I found the various ceremonies of remembrance and celebration (that we were lucky enough to have tickets for) both moving and joyous and some exceptional dancing by youngsters left me breathless.  Almost everything left me breathless, particularly going uphill throughout Jerusalem – but that’s another story.

Israel is blessed with wonderful, imaginative museums and very informative guides. We saw and heard many.  Their pride and joy were contagious and I marveled at the variety and beauty everywhere.  I was particularly impressed with the agriculture in the Galilee – vineyards, palm groves, wheat, green vegetables, orchards as far as the eye could see.  And the food they produced was so fresh and delicious.  Two of the most interesting were the chocolate factory and the winery where we happily sampled whatever they gave us.  How proud they were of their products and my heart swelled to see their wonderful use of this fertile land which also attracts migrating birds. I was thrilled to see about 100 storks happily feeding and resting on a suitable spot – huge white birds with black tipped wings on their way to Europe.

I loved seeing ancient places newly opened to tourists such as Nimrod’s Castle with a 360° view to Mount Hermon to the north and overlooking planted valleys and mountains everywhere else.  I loved sharing Beny’s joy at showing us his army base on Mount Gilboa and the 200 trees that he planted while there.  What a winding road to get up there and what a view when we arrived.

We attended several Shabbat services both Reform and Orthodox and I enjoyed being part of the Israeli congregations.  Later visits with several of my friends and my dear family who have made aliyah brought me particular pleasure and a sense of belonging.  I am so amazed by the growth and development throughout the country since I first visited 45 years ago when I witnessed Jerusalem’s reunification and saw the captured equipment from the 6-day War that was being driven to the parade grounds by beaming young soldiers at 5:00 a.m.

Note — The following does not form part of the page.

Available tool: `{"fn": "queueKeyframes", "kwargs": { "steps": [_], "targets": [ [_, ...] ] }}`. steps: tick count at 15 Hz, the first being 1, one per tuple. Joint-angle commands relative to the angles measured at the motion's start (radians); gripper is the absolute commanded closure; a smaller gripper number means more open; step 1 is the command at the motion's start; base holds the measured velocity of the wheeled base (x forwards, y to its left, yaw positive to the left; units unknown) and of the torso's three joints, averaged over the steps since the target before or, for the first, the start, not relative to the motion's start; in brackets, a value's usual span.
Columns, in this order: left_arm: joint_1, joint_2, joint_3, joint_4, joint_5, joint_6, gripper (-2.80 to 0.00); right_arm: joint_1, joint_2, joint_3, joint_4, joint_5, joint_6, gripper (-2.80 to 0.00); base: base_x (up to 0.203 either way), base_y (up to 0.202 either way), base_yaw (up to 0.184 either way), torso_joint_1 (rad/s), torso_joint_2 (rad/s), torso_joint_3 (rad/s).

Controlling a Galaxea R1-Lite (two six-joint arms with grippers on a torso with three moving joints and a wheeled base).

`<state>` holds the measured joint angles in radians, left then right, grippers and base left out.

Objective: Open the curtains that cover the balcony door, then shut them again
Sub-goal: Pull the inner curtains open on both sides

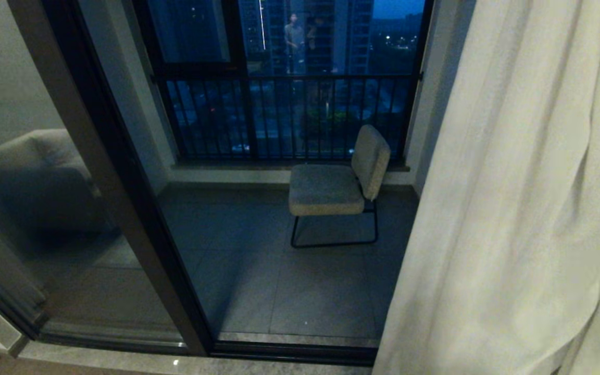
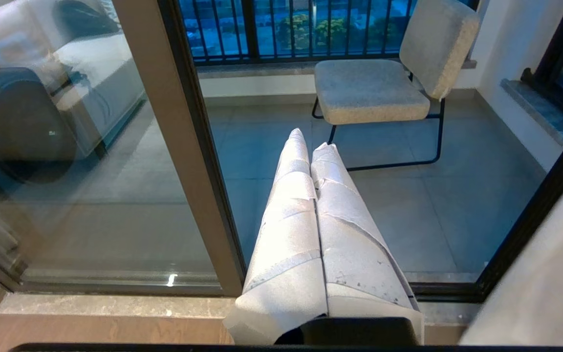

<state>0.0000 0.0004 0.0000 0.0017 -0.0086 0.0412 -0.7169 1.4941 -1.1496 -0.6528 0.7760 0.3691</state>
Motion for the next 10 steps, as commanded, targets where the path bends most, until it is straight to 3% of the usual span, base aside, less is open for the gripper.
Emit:
{"fn": "queueKeyframes", "kwargs": {
  "steps": [1, 10],
  "targets": [
    [0.0, 0.0, 0.0, 0.0, -0.001, 0.0, 0.0, 0.07, 0.022, 0.002, -0.005, 0.004, 0.005, 0.0, 0.0, 0.0, 0.0, 0.0, 0.0, 0.0],
    [0.0, 0.0, 0.0, 0.0, -0.001, 0.0, 0.0, 0.297, 0.028, 0.058, 0.004, -0.002, 0.001, 0.0, 0.0, 0.0, 0.0, 0.0, 0.0, 0.0]
  ]
}}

We were at Tel Chai, Latrun and Ammunition Hill – all sites of historic battles in our time.  I was so glad that we were able to look down to Lebanon from Misgav Am and to the hills of Syria from Mount Bental and see only peaceful, green views even though we knew it is not always so.  Being free to visit these places, seeing and feeling the vibrancy of the people and marveling at their energy and ingenuity was all the reward we needed and it was a memorable trip.  Thanks to Beny and Hope for all their good planning and care.